We apply our results to the Galactic supersoft X-ray source RX J0019.8+2156 and try to attribute the low radial velocity component of the emission lines of He II ${\lambda }4686$ observed recently to the irradiated spot on the surface of the companion rather than that of the white dwarf or the accretion disc. Based on the comparison between the observations and our constructed Doppler map, we estimate the mass of the companion star in RX J0019.8+2156 to be ${\sim} 2~ M_{\odot}$ assuming the mass of the white dwarf star to be around $0.6 ~M_{\odot}$ .

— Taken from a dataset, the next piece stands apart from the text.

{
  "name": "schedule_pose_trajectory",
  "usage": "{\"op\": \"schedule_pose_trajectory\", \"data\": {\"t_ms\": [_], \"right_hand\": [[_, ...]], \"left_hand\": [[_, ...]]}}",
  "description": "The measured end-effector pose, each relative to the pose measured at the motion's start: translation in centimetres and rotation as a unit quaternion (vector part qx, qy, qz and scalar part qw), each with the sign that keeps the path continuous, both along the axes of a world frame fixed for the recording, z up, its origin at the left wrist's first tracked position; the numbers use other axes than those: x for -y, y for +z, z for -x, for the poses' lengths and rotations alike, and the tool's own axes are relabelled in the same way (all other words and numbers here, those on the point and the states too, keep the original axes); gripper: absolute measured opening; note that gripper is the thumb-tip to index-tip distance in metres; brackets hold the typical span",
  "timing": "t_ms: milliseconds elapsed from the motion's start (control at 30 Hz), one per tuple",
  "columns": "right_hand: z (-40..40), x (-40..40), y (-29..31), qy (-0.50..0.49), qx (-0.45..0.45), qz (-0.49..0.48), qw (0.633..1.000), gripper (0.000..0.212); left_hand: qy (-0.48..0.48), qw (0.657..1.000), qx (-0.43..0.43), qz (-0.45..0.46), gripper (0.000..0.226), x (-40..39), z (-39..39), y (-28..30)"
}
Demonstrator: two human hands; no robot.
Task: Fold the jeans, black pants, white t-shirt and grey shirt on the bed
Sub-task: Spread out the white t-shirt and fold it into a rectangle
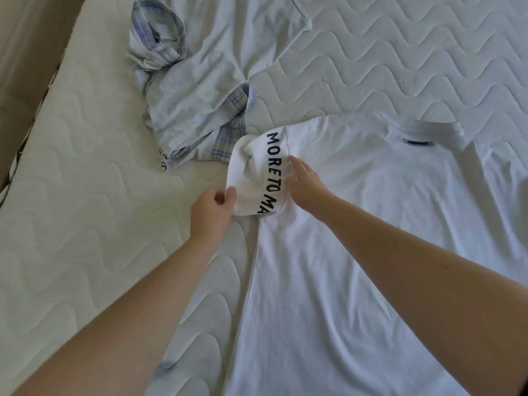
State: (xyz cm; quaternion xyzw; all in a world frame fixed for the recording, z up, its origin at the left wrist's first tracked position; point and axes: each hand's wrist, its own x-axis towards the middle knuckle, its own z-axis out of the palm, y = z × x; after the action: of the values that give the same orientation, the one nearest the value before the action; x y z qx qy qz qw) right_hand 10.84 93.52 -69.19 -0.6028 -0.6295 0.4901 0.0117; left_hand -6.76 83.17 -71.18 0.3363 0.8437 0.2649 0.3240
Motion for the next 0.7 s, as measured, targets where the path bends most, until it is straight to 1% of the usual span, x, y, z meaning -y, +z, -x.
{"op": "schedule_pose_trajectory", "data": {"t_ms": [33, 67, 100, 167, 233, 267, 300, 333, 367, 400, 433, 467, 500, 533, 567, 600, 633, 700], "right_hand": [[0.0, -0.1, -0.1, 0.008, 0.001, 0.005, 1.000, 0.060], [-0.1, -0.3, -0.2, 0.015, 0.001, 0.011, 1.000, 0.059], [-0.1, -0.4, -0.3, 0.019, 0.001, 0.019, 1.000, 0.058], [-0.1, -0.5, -0.5, 0.021, 0.000, 0.034, 0.999, 0.057], [-0.3, -0.4, -0.6, 0.014, -0.012, 0.043, 0.999, 0.056], [-0.5, -0.3, -0.7, 0.011, -0.020, 0.045, 0.999, 0.056], [-0.7, -0.3, -0.8, 0.010, -0.026, 0.046, 0.999, 0.055], [-1.0, -0.3, -0.8, 0.008, -0.032, 0.047, 0.998, 0.055], [-1.2, -0.4, -0.9, 0.003, -0.040, 0.049, 0.998, 0.053], [-1.4, -0.5, -0.8, -0.006, -0.052, 0.052, 0.997, 0.052], [-1.4, -0.6, -0.7, -0.022, -0.065, 0.054, 0.996, 0.048], [-1.4, -0.8, -0.5, -0.043, -0.076, 0.052, 0.995, 0.043], [-1.3, -0.9, -0.2, -0.066, -0.082, 0.049, 0.993, 0.040], [-1.2, -1.1, 0.1, -0.088, -0.083, 0.048, 0.991, 0.040], [-1.0, -1.2, 0.4, -0.106, -0.082, 0.048, 0.990, 0.042], [-0.8, -1.3, 0.7, -0.118, -0.086, 0.046, 0.988, 0.045], [-0.5, -1.3, 1.0, -0.127, -0.096, 0.042, 0.986, 0.047], [0.1, -1.2, 1.2, -0.124, -0.121, 0.043, 0.984, 0.049]], "left_hand": [[0.001, 1.000, 0.009, -0.018, 0.028, -0.8, 0.2, 0.2], [-0.004, 0.999, 0.016, -0.032, 0.029, -1.8, 0.4, 0.3], [-0.019, 0.999, 0.016, -0.042, 0.035, -2.9, 0.6, 0.5], [-0.059, 0.998, -0.002, -0.032, 0.042, -5.3, 0.7, 0.7], [-0.086, 0.996, -0.012, -0.010, 0.040, -7.6, 0.8, 1.4], [-0.094, 0.996, -0.003, 0.002, 0.037, -8.7, 0.7, 1.7], [-0.096, 0.995, 0.024, 0.013, 0.034, -9.6, 0.7, 2.1], [-0.086, 0.993, 0.076, 0.020, 0.032, -10.2, 0.7, 2.6], [-0.059, 0.987, 0.150, 0.019, 0.031, -10.6, 0.5, 3.3], [-0.025, 0.973, 0.229, 0.002, 0.028, -10.8, 0.4, 4.1], [0.009, 0.957, 0.289, -0.034, 0.022, -10.7, 0.5, 4.9], [0.039, 0.940, 0.330, -0.080, 0.018, -10.5, 0.6, 5.7], [0.059, 0.926, 0.351, -0.124, 0.018, -10.1, 0.7, 6.4], [0.064, 0.918, 0.356, -0.164, 0.020, -9.7, 0.8, 7.1], [0.058, 0.918, 0.339, -0.200, 0.018, -9.1, 0.8, 7.6], [0.042, 0.926, 0.299, -0.227, 0.016, -8.5, 0.8, 7.8], [0.022, 0.940, 0.240, -0.242, 0.014, -7.9, 0.8, 7.8], [0.012, 0.962, 0.118, -0.248, 0.009, -7.1, 1.1, 7.4]]}}
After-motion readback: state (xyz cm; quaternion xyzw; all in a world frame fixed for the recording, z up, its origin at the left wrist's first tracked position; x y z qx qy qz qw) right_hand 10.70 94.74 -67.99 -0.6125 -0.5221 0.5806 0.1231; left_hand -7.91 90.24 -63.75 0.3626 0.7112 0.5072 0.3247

Key words: stars: binaries: close - accretion, accretion discs - X-rays: binaries - stars: novae - cataclysmic variables

1 Introduction

A semi-detached binary system consists of a Roche-lobe-filling companion star and a (compact) accreting object. Part of the gas of the companion star is gravitationally attracted by the primary, flows through the L1 point towards the primary star and, if the latter is smaller than the circularisation radius, forms an accretion disc around it.

Many studies on the accretion disc itself exist, but until recently, only a very few studies considered the surface flow of the companion, except for the pioneering work by Lubow & Shu (1975). A possible reason for the lack of studies on the companion is that there had been no effective way to observe the surface of the companion star as well as the flow on it.

However, Davey & Smith (1992) demonstrated the surface mapping method of the companion surface in cataclysmic variables (CVs) using Na I line absorption. Dhillon & Watson (2000) demonstrated a technique of imaging companion stars of CVs using Roche tomography. Besides, Doppler map technique also can potentially give some trace of the surface flow (as considered in this paper).

Oka et al. (2002) performed three-dimensional simulations of surface flows on the companion star and predicted the existence of three kinds of eddy associated with a high/low pressure on the companion star: the H-, L1-, and L2-eddies as schematically shown in Fig. 1. The notations H, L1 and L2 denote the high pressure around a (north) pole, the low pressure around the L1 point and the low pressure at the opposite side to the L1 point, respectively.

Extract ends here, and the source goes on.